═════ Listed entries ═════

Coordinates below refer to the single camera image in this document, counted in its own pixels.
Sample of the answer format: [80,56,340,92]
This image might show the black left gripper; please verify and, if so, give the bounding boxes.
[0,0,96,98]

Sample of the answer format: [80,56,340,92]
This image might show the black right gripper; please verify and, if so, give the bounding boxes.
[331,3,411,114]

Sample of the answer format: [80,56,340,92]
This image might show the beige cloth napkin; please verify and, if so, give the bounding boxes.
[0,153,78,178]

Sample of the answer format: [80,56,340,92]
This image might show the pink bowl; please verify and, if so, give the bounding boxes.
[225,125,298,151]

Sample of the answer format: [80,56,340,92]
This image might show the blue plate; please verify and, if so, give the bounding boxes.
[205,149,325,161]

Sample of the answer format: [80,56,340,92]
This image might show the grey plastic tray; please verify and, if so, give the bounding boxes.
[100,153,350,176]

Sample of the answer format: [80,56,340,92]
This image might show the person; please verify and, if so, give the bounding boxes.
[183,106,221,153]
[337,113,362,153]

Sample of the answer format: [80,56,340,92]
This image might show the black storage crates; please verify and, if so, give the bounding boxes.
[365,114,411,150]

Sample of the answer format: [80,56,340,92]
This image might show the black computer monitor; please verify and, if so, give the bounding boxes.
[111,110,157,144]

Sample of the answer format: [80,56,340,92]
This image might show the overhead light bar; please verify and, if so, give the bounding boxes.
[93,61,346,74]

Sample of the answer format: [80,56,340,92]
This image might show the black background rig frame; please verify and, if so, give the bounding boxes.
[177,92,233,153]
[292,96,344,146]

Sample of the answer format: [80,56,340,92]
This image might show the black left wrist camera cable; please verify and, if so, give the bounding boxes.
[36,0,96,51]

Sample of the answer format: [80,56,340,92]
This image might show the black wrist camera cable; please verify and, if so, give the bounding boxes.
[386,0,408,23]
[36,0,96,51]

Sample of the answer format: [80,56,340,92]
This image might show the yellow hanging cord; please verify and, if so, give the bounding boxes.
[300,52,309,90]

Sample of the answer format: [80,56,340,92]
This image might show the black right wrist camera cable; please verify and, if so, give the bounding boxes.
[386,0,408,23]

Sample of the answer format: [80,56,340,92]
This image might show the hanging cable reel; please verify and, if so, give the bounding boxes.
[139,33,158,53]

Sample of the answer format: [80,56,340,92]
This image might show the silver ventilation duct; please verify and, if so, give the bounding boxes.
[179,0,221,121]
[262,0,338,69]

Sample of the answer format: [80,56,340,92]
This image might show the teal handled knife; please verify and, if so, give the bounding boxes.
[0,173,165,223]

═════

▶ _What is required_
Write out the entire listing so that each line matches the original exactly.

▶ _Solution to this exercise_
Coordinates below refer to the single camera image in this document, counted in its own pixels.
Sample of the answer format: [80,56,340,92]
This image might show the black left gripper; please verify and, if so, give the bounding boxes.
[0,0,96,98]

Sample of the answer format: [80,56,340,92]
This image might show the black right gripper; please verify and, if so, give the bounding boxes.
[331,3,411,114]

Sample of the answer format: [80,56,340,92]
This image might show the beige cloth napkin; please verify and, if so, give the bounding boxes.
[0,153,78,178]

Sample of the answer format: [80,56,340,92]
This image might show the pink bowl; please verify and, if so, give the bounding boxes.
[225,125,298,151]

Sample of the answer format: [80,56,340,92]
This image might show the blue plate; please verify and, if so, give the bounding boxes.
[205,149,325,161]

Sample of the answer format: [80,56,340,92]
This image might show the grey plastic tray; please verify and, if so, give the bounding boxes.
[100,153,350,176]

Sample of the answer format: [80,56,340,92]
This image might show the person; please verify and, if so, give the bounding boxes.
[183,106,221,153]
[337,113,362,153]

Sample of the answer format: [80,56,340,92]
This image might show the black storage crates; please verify and, if so, give the bounding boxes.
[365,114,411,150]

Sample of the answer format: [80,56,340,92]
This image might show the black computer monitor; please verify and, if so, give the bounding boxes.
[111,110,157,144]

Sample of the answer format: [80,56,340,92]
This image might show the overhead light bar; please verify and, if so, give the bounding boxes.
[93,61,346,74]

Sample of the answer format: [80,56,340,92]
This image might show the black background rig frame; please verify and, if so, give the bounding boxes.
[177,92,233,153]
[292,96,344,146]

Sample of the answer format: [80,56,340,92]
This image might show the black left wrist camera cable; please verify and, if so, give the bounding boxes.
[36,0,96,51]

Sample of the answer format: [80,56,340,92]
This image might show the black wrist camera cable; please verify and, if so, give the bounding boxes.
[386,0,408,23]
[36,0,96,51]

Sample of the answer format: [80,56,340,92]
This image might show the yellow hanging cord; please verify and, if so, give the bounding boxes.
[300,52,309,90]

Sample of the answer format: [80,56,340,92]
This image might show the black right wrist camera cable; please verify and, if so, give the bounding boxes.
[386,0,408,23]

Sample of the answer format: [80,56,340,92]
This image might show the hanging cable reel; please verify and, if so, give the bounding boxes.
[139,33,158,53]

Sample of the answer format: [80,56,340,92]
This image might show the silver ventilation duct; please verify and, if so, give the bounding boxes.
[179,0,221,121]
[262,0,338,69]

Sample of the answer format: [80,56,340,92]
This image might show the teal handled knife; please verify and, if so, give the bounding boxes.
[0,173,165,223]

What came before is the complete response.